At NC State, Yow oversees a department with 23 sports that includes approximately 185 full-time staff and 525 student-athletes.
"When we started this process, we set out to find someone with impeccable experience and a proven ability to manage and lead a complex organization," Chancellor Woodson said at Yow's introductory press conference. "Our goal was to find someone who fit with NC State, someone with the ability to build on an athletics program that has a rich history and a very, very bright future.
"Debbie Yow is experienced, tough, tenacious and successful. We could not have hired a better person and a better administrator."
Yow has served as president of the National Association of Collegiate Directors of Athletics and the national Division I-A Athletic Directors Association.

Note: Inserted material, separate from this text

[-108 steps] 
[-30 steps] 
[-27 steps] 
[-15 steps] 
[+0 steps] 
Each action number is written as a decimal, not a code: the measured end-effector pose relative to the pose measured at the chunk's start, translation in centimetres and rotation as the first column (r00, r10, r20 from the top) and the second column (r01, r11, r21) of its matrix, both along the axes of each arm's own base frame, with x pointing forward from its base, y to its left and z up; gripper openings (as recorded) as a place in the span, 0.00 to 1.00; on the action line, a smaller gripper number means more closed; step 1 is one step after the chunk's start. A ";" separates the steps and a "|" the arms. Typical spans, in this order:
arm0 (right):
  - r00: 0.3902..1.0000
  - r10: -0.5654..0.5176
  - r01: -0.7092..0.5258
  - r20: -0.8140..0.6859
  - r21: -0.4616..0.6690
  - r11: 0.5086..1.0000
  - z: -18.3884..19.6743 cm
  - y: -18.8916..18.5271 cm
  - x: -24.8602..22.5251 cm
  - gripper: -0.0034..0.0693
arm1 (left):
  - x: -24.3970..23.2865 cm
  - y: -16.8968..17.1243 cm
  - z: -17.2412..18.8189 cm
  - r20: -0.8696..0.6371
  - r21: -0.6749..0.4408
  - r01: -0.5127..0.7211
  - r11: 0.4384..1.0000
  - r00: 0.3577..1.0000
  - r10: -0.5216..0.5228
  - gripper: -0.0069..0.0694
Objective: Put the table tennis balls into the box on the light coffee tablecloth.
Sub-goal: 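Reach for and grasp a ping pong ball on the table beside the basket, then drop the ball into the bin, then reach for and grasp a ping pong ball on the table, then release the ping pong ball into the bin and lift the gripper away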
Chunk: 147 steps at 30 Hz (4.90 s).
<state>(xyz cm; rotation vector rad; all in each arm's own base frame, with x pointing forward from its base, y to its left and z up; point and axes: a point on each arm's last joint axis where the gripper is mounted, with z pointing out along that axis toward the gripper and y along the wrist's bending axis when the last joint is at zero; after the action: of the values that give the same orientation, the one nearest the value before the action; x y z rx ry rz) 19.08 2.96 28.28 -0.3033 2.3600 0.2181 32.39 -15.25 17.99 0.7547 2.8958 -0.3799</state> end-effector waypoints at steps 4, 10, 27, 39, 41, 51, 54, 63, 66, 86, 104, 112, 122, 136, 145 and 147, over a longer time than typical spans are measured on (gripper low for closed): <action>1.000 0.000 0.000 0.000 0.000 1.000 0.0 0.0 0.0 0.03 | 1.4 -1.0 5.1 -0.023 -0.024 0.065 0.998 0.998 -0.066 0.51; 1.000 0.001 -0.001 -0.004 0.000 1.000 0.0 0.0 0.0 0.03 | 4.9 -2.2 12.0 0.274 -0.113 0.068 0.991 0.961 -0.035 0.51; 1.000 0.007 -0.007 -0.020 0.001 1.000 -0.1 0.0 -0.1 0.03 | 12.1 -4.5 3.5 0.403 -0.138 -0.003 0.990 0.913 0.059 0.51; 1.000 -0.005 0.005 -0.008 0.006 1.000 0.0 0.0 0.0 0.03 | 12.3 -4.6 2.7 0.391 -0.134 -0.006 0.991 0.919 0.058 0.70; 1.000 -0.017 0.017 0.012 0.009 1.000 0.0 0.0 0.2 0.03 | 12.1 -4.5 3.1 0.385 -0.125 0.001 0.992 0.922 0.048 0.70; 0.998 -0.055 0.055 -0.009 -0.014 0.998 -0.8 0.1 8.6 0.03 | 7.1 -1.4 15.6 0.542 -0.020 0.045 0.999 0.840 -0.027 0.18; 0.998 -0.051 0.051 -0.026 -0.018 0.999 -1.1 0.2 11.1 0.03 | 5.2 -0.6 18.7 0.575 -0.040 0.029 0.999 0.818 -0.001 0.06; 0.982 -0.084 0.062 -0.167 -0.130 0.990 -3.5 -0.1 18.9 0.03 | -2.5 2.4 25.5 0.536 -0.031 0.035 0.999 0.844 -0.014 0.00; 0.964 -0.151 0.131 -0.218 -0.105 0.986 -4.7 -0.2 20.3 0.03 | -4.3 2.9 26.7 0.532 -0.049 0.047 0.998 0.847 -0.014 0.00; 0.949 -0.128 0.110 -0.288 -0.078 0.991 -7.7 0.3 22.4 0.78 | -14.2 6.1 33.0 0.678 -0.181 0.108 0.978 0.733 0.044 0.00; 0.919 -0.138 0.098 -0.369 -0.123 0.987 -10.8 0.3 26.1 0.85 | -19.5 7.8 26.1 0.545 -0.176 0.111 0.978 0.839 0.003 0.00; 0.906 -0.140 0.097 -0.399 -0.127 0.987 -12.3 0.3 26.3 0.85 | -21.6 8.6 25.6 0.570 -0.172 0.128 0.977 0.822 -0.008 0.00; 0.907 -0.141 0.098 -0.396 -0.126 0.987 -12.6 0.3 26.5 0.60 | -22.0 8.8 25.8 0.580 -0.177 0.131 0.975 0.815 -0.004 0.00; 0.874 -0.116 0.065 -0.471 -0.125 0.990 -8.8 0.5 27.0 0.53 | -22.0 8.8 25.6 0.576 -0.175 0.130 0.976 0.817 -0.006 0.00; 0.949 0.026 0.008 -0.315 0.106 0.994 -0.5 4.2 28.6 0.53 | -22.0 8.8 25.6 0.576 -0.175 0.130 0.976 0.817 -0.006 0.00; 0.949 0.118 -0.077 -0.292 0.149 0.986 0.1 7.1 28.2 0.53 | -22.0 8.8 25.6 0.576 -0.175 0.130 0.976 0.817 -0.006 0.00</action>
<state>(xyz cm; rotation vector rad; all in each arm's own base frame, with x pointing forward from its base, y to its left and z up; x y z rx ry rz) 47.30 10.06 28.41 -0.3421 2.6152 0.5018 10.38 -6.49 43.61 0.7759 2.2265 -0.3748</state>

She is a member of the National Football Foundation board of directors, as well as the USA Football board of directors and has served on the NCAA Division I Men's Basketball Academic Enhancement Committee, as well as having represented the ACC on the NCAA Management Council.
Both Street and Smith's Sports Business Journal and the Chronicle of Higher Education have cited Yow as being one of the 20 most influential people in college athletics. She was selected to serve on the President's U.S. Department of Education Commission on Opportunities in Athletics to review the status of Federal Title IX regulations. She earlier served as the chair of the Atlantic Coast Conference Committee on Television, which is charged with overseeing the league's TV contracts and other related broadcast issues.
Like her older sister, Yow has been inducted into the North Carolina Sports Hall of Fame.
Yow has written numerous articles and books on athletics management and human behavior. She holds a bachelor's degree from Elon University and a master's degree from Liberty University. She also has been awarded honorary doctorates for professional achievement from Elon, Liberty and the United States Sports Academy.
She has been married to Dr. William W. Bowden since 1984.
Yow is excited that her long, winding path in college athletics has now returned her to the state where she was born and the school where her sister remains a beloved icon of athletics. And she's energized about leading the Wolfpack to even greater heights.
"It's good to be home," Yow said. "I know, with every fiber of my being, that we can continue to build on NC State's tradition of athletics excellence.
"We have gotten off to a good start in reaching the goals and expectations for coaches, staff and student-athletes. I am fired up about the future of Wolfpack athletics."